Instructions for the task:
Of the entries below, return only those lines from the line with "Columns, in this" to the line with "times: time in", exactly, both included.

● ● ● ● ●

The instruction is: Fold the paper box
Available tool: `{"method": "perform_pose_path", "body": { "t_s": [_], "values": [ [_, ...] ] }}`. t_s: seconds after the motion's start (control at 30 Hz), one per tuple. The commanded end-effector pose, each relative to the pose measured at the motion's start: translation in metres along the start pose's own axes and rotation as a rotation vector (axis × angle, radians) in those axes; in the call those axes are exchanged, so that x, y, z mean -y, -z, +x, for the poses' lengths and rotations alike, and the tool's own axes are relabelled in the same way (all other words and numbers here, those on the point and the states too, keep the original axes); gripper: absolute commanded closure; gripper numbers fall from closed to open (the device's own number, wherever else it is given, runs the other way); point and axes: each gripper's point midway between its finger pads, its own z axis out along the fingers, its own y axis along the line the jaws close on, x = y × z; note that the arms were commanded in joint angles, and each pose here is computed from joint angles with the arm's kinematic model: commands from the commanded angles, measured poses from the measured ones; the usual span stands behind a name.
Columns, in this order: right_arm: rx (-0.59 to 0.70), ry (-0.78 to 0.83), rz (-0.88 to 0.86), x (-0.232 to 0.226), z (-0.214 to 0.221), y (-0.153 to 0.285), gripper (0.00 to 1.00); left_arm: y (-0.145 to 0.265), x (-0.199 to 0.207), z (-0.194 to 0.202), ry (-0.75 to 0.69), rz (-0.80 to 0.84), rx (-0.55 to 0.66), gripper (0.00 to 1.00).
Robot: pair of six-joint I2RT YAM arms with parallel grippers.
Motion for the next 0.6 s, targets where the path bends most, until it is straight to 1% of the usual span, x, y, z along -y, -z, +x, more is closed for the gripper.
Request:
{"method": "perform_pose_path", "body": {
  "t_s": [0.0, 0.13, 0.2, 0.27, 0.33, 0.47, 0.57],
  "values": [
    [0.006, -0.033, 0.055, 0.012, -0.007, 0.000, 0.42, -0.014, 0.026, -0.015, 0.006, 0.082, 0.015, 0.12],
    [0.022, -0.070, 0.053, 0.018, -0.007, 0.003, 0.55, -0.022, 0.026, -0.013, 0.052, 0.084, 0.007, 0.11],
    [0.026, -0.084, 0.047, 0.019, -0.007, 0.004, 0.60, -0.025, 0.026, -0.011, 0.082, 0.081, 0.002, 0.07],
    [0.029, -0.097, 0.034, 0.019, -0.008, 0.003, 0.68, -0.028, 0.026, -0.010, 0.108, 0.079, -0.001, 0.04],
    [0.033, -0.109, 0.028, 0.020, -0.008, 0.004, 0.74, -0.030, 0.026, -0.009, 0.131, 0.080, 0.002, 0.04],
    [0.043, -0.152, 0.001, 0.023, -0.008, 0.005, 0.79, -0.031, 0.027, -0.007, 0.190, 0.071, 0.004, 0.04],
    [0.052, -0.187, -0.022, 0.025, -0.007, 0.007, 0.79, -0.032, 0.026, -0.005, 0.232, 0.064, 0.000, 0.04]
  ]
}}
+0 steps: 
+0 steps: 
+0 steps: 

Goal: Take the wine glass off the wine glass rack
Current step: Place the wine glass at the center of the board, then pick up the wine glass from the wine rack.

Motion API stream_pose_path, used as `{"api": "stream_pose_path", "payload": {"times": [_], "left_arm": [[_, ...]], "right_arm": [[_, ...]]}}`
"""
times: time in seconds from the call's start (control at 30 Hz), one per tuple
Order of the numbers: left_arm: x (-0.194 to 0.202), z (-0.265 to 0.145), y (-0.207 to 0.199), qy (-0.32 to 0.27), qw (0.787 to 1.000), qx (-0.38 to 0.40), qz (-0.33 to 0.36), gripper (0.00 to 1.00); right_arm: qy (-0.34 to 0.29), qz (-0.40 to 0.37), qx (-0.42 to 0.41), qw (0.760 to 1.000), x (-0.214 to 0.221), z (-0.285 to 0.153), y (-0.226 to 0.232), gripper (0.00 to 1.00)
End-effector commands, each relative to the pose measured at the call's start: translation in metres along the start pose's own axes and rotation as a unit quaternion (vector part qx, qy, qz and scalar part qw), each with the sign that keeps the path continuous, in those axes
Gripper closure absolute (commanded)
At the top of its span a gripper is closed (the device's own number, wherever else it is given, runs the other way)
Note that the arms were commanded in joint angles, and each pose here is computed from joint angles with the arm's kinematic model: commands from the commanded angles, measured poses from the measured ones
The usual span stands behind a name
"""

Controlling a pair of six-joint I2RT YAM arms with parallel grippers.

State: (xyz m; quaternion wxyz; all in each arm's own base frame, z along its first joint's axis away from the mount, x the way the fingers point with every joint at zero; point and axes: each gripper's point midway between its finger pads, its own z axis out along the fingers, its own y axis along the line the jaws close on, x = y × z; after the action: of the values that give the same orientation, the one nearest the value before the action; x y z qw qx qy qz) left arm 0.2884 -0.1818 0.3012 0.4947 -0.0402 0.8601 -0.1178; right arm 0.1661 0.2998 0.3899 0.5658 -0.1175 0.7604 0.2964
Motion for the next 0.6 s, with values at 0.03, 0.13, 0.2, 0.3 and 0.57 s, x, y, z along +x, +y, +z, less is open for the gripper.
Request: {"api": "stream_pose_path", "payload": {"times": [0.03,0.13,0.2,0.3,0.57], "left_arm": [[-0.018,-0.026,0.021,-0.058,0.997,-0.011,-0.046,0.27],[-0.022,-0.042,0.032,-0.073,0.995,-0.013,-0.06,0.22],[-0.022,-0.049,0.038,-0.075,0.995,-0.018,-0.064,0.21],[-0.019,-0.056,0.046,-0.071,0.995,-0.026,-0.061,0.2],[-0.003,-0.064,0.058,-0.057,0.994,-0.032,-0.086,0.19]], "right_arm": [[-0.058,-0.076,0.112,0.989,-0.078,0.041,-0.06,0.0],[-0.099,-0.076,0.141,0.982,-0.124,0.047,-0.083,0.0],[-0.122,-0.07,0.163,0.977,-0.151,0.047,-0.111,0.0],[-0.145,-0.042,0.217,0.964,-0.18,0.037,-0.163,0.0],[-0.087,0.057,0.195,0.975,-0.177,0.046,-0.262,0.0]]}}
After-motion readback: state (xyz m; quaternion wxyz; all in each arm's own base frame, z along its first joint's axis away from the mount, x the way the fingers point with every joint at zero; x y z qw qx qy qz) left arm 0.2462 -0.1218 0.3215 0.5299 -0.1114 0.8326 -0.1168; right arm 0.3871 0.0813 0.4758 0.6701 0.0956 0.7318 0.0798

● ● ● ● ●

Exercise answer:
Columns, in this order: right_arm: rx (-0.59 to 0.70), ry (-0.78 to 0.83), rz (-0.88 to 0.86), x (-0.232 to 0.226), z (-0.214 to 0.221), y (-0.153 to 0.285), gripper (0.00 to 1.00); left_arm: y (-0.145 to 0.265), x (-0.199 to 0.207), z (-0.194 to 0.202), ry (-0.75 to 0.69), rz (-0.80 to 0.84), rx (-0.55 to 0.66), gripper (0.00 to 1.00).
Robot: pair of six-joint I2RT YAM arms with parallel grippers.
Motion for the next 0.6 s, targets where the path bends most, until it is straight to 1% of the usual span, x, y, z along -y, -z, +x, more is closed for the gripper.
Request:
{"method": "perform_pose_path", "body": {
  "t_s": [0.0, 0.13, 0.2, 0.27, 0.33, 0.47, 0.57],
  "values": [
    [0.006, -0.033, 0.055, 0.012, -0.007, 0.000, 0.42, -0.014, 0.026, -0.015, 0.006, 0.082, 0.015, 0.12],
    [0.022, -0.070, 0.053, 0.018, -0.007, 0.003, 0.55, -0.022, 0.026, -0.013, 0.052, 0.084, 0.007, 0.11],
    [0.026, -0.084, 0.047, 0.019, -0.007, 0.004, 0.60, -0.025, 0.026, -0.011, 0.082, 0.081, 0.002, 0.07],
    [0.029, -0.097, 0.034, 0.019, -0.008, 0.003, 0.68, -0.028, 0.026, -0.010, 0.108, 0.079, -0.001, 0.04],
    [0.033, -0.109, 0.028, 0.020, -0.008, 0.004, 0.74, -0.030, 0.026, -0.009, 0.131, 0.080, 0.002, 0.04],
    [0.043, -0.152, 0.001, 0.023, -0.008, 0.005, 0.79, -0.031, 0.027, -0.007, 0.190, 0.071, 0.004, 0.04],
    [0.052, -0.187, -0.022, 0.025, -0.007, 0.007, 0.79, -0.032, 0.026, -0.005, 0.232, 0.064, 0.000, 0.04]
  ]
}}
+0 steps: 
+0 steps: 
+0 steps: 

Goal: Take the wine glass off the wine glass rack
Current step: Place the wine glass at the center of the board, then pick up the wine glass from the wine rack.

Motion API stream_pose_path, used as `{"api": "stream_pose_path", "payload": {"times": [_], "left_arm": [[_, ...]], "right_arm": [[_, ...]]}}`
"""
times: time in seconds from the call's start (control at 30 Hz), one per tuple

Nothing else is left to add to this answer.